- [Work request]
Copy every entry below verbatim, except for images.

- [Input]

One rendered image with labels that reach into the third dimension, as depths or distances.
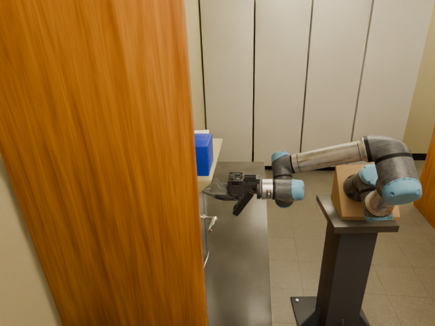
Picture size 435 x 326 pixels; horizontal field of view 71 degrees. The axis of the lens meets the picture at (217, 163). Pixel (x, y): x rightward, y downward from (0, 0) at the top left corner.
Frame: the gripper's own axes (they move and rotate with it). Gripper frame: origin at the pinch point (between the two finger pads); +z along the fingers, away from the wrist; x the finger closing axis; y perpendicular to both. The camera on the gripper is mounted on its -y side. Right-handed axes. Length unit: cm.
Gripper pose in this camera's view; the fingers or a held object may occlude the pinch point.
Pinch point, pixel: (206, 192)
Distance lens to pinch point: 116.5
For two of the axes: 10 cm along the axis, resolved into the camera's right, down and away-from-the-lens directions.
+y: -0.4, -9.1, -4.2
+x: -1.2, 4.2, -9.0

- [Response to this task]
One rendered image with labels that reach into the third dimension, as depths or distances.
Picture size 435 x 326 pixels; horizontal field of view 71 degrees. The axis of the lens meets the picture at (217, 163). Pixel (x, y): x rightward, y downward from (0, 0) at the top left corner.
Frame: the gripper's own axes (they move and rotate with it). Gripper frame: origin at the pinch point (between the two finger pads); +z along the fingers, away from the wrist; x the finger closing axis; y perpendicular to both. The camera on the gripper is mounted on its -y side. Right-handed axes. Length unit: cm.
Gripper pose in this camera's view; the fingers or a held object may occlude the pinch point.
Pinch point, pixel: (206, 192)
Distance lens to pinch point: 116.5
For two of the axes: 10 cm along the axis, resolved into the camera's right, down and away-from-the-lens directions.
+y: -0.4, -9.1, -4.2
+x: -1.2, 4.2, -9.0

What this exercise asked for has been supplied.